Library usage analysis in the C++ codebase of Fedora Linux 37
Date
2024
Authors
Deng, Jiachao
Journal Title
Journal ISSN
Volume Title
Publisher
Abstract
C++ source code analysis is conducted at scale. A framework is proposed for analyzing the C++ codebase of operating systems that employ the dnf package manager, such as Fedora Linux and Red Hat Enterprise Linux. The framework can run an arbitrary static analysis tool over software packages that contain C++ code from compatible operating systems.
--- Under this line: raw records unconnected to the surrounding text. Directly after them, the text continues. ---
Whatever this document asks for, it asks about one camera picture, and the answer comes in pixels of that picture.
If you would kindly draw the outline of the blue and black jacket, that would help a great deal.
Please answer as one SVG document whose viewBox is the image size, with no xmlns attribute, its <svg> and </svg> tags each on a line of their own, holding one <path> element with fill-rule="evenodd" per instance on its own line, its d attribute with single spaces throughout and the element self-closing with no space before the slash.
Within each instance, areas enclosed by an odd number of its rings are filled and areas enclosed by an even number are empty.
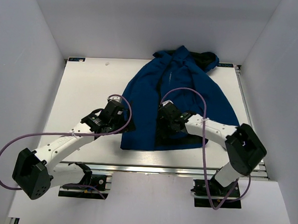
<svg viewBox="0 0 298 224">
<path fill-rule="evenodd" d="M 237 116 L 208 72 L 219 64 L 211 52 L 189 52 L 184 46 L 158 51 L 127 84 L 123 97 L 132 108 L 135 131 L 122 135 L 123 150 L 180 150 L 202 147 L 202 138 L 178 133 L 169 138 L 156 134 L 159 104 L 166 96 L 181 111 L 194 111 L 225 125 L 237 126 Z"/>
</svg>

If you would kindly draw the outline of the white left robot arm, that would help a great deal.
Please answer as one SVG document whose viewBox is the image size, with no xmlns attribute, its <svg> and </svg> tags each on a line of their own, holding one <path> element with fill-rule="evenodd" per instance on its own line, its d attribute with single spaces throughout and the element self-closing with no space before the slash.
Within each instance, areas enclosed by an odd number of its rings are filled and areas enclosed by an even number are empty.
<svg viewBox="0 0 298 224">
<path fill-rule="evenodd" d="M 62 165 L 61 161 L 99 137 L 133 130 L 131 105 L 121 95 L 111 95 L 105 108 L 93 110 L 69 132 L 59 134 L 58 139 L 34 151 L 22 150 L 12 178 L 32 200 L 55 186 L 99 191 L 92 185 L 92 171 L 85 163 Z"/>
</svg>

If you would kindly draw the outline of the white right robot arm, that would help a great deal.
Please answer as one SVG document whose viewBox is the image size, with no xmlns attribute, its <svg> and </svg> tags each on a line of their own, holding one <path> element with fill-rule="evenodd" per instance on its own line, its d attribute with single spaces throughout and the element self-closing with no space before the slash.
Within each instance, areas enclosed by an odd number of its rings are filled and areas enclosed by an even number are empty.
<svg viewBox="0 0 298 224">
<path fill-rule="evenodd" d="M 267 154 L 267 150 L 249 124 L 225 125 L 192 111 L 181 112 L 172 101 L 159 106 L 157 125 L 162 137 L 180 132 L 205 138 L 222 146 L 229 162 L 209 180 L 211 191 L 222 195 L 240 176 L 248 176 Z"/>
</svg>

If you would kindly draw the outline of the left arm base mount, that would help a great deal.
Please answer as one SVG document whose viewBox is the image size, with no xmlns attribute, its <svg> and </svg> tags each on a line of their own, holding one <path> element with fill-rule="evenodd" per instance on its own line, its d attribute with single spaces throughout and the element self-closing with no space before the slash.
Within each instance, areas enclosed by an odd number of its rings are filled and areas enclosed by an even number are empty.
<svg viewBox="0 0 298 224">
<path fill-rule="evenodd" d="M 59 188 L 58 196 L 70 198 L 105 200 L 111 188 L 112 176 L 91 171 L 88 165 L 82 162 L 70 163 L 83 172 L 79 182 L 69 181 Z"/>
</svg>

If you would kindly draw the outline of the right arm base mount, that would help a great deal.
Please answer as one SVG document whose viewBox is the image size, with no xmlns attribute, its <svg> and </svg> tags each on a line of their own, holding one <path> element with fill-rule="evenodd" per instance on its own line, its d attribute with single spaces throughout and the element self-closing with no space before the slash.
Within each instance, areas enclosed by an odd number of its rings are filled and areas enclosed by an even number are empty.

In order to evaluate the effectiveness of the framework and to better understand how the C++ language is used in practice, a C++ analysis tool is developed to study library usage with a fine level of granularity, considering instances of uses of types, type aliases, member/non-member functions, variables, and enumerators.
Our framework, combined with the C++ library usage analysis tool, is used to analyze 2 379 software packages from the codebase of Fedora Linux 37. The number of packages analyzed is two to three orders of magnitude larger than that of previous C++ research. We applied our library usage analysis tool to nearly 400 million lines of C++ code across these packages. Leveraging the Clang compiler front-end libraries, our tool extracts information from correctly parsed C++ code, which is an improved approach compared to many existing studies. As a result, the tool provides an accurate collection of library usage instances from C++ software.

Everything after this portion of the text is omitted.